Six months before the 2022 federal election, Anthony Albanese waxed lyrical about how a Labor government would tackle housing affordability:
Albanese said that “Australians who work-full time should be able to afford a house or cover the rent”.
“20 years ago, the average home cost 4 times the average salary. Now it’s more than 7 times”, Albanese lamented.
“There is a housing affordability crisis in Australia, but it’s not on the Morrison Government’s agenda. A Labor Government will put it back on the agenda”, Albanese promised.
Housing affordability has unambiguously deteriorated under the Albanese government.
According to Domain, median house rents soared by $180, or 38%, from $470 to $650 between September 2021 and September 2024.
Over the same period, median unit rents rose by $210, or 50%, from $420 to $630.
The cost of purchasing a home has also never been more unaffordable.
According to PropTrack, a median-income household earning just over $112,000 a year was only able to afford 14% of homes sold across the nation over the past year:
A median-income renting household could afford just 11% of homes sold over the past year (and just 9% of houses).

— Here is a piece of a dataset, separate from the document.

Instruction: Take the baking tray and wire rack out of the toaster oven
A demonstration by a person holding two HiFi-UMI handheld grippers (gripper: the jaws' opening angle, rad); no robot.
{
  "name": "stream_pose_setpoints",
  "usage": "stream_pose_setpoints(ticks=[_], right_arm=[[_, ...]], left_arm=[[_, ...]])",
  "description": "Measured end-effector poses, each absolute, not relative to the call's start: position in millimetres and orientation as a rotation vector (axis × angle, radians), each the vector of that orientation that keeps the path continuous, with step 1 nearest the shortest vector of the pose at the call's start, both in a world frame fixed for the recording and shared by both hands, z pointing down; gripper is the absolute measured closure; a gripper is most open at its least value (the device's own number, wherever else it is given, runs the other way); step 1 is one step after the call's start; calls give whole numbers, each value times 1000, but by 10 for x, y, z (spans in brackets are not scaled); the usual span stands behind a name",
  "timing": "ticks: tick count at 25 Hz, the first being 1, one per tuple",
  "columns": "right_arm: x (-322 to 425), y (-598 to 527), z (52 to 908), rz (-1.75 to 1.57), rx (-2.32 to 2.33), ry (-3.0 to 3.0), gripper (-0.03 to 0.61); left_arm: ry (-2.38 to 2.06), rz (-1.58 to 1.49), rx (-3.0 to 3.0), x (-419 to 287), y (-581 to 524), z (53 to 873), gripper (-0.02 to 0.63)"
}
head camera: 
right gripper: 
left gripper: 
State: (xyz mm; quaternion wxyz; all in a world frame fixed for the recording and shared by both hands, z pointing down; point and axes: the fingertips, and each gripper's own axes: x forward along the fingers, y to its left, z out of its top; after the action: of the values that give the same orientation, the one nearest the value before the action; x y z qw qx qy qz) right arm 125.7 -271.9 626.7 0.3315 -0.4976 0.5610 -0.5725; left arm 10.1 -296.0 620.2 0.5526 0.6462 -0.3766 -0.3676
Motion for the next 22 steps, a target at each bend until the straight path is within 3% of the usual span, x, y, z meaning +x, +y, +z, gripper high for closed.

Now opposition leader Peter Dutton has promised to improve housing affordability under a future Coalition government:
With properly managed migration, we can tackle the housing crisis and help get Australians into their first home. pic.twitter.com/MMofo3uHu5
— Peter Dutton (@PeterDutton_MP) October 17, 2024
Dutton pledged to spend $5 billion on water, sewage and other enabling infrastructure for shovel-ready developments with the aim of building up to 500,000 new homes in five years.
He also claimed that the Coalition would free up 100,000 existing homes over five years by cutting migration, imposing a two-year ban on foreign investors and temporary residents from purchasing existing homes, and capping the number of overseas students.
“At the same time, the Coalition will work with the building and construction industry to ensure there are enough skilled and temporary skilled visas for those with essential skills to support our local tradies to build the homes we need”, he said.
“We need to get our country back on track, and restore the Australian dream of home ownership”.
Funding enabling infrastructure (high capacity sewer and water services) is good policy as it enables works to open up new areas for development.
However, it will be futile without cutting immigration, given that migrants purchase nearly three-quarters of homes in new housing estates:
This is why the Coalition’s pledge to cut overall net overseas migration is so important and is actually the key plank of its housing policy. Otherwise, it will simply spend $5 billion for infrastructure to house new migrants.
Regardless, Australian voters seem to be warming to the Coalition on housing, with the latest AFR Freshwater polling showing it well ahead of Labor on housing and immigration:
Voters look ready to punish Labor for pretending to care about housing and actively making the situation worse via its extreme immigration policy.